If you do care about publication, though, there’s a different, self-evident answer. Twenty years ago, before the Internet and the self-publishing craze, the statistical, industry odds against any manuscript ever being published were 30,000 to one. In other words, for every manuscript that actually made it into publication, 29,999 were deemed unpublishable. For commercial publishers, that has not changed. The odds against publication by a legitimate publishing house have, in fact, increased now that everyone in the world thinks they’re capable of writing a book. In truth the Big Question in the publishing world, asked by agents and publishers alike upon first eyeing a new manuscript, is not, “Have I found the next Shakespeare or Victor Hugo?” It is, “Can I make money off this?” And that brings me to my second piece of advice to the wannabee author:
Above all, learn your craft. When you decide to become a Writer, the English language becomes your stock-in-trade, so that means you have to learn to use it properly before you start to abuse it. There are no ifs, ands or buts associated with that statement. It’s an absolute. You owe it to yourself, if you really want to succeed, to learn the rules of usage—all of them—so that you know them inside out and upside down; so that you can shuffle them like cards, cutting them and manipulating them endlessly in constantly varying patterns, without a hitch or a fumble.

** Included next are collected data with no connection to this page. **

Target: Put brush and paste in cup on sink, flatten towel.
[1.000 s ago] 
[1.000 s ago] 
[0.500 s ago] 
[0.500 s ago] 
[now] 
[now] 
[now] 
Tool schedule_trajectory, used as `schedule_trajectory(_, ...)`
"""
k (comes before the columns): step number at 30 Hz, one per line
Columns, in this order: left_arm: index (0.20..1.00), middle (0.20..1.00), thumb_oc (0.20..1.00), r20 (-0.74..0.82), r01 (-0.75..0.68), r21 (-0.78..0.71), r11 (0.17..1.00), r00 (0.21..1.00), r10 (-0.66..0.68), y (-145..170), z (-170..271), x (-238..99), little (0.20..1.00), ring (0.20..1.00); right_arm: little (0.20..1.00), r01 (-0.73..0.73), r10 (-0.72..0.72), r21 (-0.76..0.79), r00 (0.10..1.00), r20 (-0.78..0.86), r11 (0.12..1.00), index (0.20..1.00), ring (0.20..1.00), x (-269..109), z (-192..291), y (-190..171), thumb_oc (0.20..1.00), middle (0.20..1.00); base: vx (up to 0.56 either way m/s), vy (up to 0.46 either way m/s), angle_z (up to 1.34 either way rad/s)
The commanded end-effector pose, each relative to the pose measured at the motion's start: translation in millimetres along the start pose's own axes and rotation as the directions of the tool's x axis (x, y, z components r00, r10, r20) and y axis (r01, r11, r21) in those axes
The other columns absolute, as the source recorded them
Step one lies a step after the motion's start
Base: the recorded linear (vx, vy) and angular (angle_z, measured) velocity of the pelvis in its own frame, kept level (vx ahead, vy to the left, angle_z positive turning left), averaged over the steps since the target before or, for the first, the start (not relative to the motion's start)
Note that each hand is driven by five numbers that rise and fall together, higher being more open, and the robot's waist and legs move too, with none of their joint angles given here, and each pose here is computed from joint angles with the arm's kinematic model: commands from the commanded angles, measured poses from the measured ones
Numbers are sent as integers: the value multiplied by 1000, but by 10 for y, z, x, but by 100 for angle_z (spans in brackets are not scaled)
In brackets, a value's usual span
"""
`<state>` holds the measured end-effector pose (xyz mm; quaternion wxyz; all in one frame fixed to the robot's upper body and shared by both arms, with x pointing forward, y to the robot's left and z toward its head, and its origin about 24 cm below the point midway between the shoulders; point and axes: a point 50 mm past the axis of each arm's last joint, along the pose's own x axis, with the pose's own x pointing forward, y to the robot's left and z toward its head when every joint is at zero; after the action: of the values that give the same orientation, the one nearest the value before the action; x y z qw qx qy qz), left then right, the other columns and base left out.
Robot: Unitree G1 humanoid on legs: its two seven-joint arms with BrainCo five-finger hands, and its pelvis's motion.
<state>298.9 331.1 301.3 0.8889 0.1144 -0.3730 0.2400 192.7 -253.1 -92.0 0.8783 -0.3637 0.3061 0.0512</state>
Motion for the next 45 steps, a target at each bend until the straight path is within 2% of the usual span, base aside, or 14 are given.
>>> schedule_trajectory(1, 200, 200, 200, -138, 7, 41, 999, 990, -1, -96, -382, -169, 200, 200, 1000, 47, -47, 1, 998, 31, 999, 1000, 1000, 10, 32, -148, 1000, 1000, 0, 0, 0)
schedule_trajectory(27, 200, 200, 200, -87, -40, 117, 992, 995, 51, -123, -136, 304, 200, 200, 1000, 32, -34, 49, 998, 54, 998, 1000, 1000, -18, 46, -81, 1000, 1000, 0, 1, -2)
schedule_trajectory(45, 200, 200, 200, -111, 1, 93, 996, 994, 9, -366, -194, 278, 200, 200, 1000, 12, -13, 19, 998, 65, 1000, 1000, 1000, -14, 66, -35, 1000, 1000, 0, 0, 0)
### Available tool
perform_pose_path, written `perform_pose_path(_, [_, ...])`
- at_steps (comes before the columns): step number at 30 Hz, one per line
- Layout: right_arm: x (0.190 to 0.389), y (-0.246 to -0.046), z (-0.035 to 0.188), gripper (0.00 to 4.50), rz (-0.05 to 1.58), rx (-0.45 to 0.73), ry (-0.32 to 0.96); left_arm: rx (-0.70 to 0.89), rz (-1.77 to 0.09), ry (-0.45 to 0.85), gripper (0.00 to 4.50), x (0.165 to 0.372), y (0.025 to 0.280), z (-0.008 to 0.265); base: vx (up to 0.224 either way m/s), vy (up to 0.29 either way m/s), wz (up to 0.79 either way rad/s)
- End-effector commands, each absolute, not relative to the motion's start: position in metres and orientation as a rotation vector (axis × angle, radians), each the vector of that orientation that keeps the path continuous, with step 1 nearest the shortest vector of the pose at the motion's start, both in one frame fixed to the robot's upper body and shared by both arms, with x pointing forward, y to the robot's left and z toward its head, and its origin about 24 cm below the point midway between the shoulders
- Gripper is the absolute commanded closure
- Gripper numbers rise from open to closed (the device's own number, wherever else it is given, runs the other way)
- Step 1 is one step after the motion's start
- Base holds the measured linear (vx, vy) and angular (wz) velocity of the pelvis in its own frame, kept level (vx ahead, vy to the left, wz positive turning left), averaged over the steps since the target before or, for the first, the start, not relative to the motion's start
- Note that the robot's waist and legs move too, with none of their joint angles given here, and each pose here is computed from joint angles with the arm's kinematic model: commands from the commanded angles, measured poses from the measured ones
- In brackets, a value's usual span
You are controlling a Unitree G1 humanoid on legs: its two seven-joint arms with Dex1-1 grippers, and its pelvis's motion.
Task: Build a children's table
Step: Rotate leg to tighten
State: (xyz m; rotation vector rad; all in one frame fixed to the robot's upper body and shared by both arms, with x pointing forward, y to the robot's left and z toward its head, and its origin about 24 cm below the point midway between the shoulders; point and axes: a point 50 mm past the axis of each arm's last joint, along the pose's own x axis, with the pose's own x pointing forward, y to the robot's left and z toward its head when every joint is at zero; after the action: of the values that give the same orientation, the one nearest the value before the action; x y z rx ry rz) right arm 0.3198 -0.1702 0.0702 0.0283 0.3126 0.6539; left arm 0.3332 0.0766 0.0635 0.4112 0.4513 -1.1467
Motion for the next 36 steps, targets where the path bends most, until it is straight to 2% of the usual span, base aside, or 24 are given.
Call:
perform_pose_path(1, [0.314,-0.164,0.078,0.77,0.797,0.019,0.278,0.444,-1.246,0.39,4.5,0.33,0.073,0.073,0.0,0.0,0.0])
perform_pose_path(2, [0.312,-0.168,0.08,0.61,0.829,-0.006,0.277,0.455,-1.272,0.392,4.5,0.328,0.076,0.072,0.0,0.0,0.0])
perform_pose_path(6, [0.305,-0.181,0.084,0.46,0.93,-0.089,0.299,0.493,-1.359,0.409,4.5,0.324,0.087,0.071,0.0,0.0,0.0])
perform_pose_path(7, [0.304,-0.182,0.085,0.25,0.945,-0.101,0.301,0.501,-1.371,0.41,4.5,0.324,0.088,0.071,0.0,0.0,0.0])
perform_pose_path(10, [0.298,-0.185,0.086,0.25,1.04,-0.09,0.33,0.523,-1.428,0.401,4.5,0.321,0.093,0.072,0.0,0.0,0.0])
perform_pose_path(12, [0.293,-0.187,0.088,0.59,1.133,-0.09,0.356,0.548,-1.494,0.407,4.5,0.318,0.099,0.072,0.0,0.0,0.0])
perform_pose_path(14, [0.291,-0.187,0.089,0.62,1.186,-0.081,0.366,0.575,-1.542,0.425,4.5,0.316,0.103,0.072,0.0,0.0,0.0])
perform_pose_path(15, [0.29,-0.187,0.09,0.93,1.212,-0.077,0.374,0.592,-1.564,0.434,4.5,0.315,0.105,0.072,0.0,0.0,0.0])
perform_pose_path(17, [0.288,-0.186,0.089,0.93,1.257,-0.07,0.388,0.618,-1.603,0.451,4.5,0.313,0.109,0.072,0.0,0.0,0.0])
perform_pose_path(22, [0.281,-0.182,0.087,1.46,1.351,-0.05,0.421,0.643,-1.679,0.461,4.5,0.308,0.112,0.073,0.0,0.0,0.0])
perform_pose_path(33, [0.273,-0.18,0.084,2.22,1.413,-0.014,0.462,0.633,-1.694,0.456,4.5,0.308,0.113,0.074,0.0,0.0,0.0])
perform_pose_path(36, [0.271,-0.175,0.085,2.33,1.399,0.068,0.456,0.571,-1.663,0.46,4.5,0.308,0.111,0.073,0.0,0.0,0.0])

Once you do know all the basics—the rules of spelling, punctuation and grammar—you can go ahead and break them any way you choose to. But you have to know them and understand them first, so that when you break them you can do it with authority and your readers will know beyond a doubt that you’re doing it deliberately and for effect . . . not out of ignorance, smug self-righteousness or an embarrassing lack of understanding, knowledge or erudition.
You have to accept that people out there—publishers, editors, critics and a huge percentage of readers—know, understand and are governed by the established rules of grammar and punctuation and spelling, and they won’t be fooled or impressed if they see, or even suspect, that you do not subscribe to those fundamental standards. So learn to use the language. It’s like serving your apprenticeship, or learning your craft, or paying your dues… They’re all honourable, long-accepted and legitimate rites of passage.
You should be working every day, too, to increase your vocabulary. And if your eyebrows went up, even mentally, after reading that sentence, it would be a good idea right now to consider some other means of pursuing fame and fortune, because the odds at this stage of your being a successful author are less than encouraging . . . and I’m being nice about it.
The world needs good writers, because there are too many writers out there today who are just plain bad. On the bright side, though, I know lots of brilliant, upcoming young writers, to whom I love to say, “Keep going, keep writing. Believe in yourself and believe in your work and be proud of the countless hours you spend perfecting your craft.”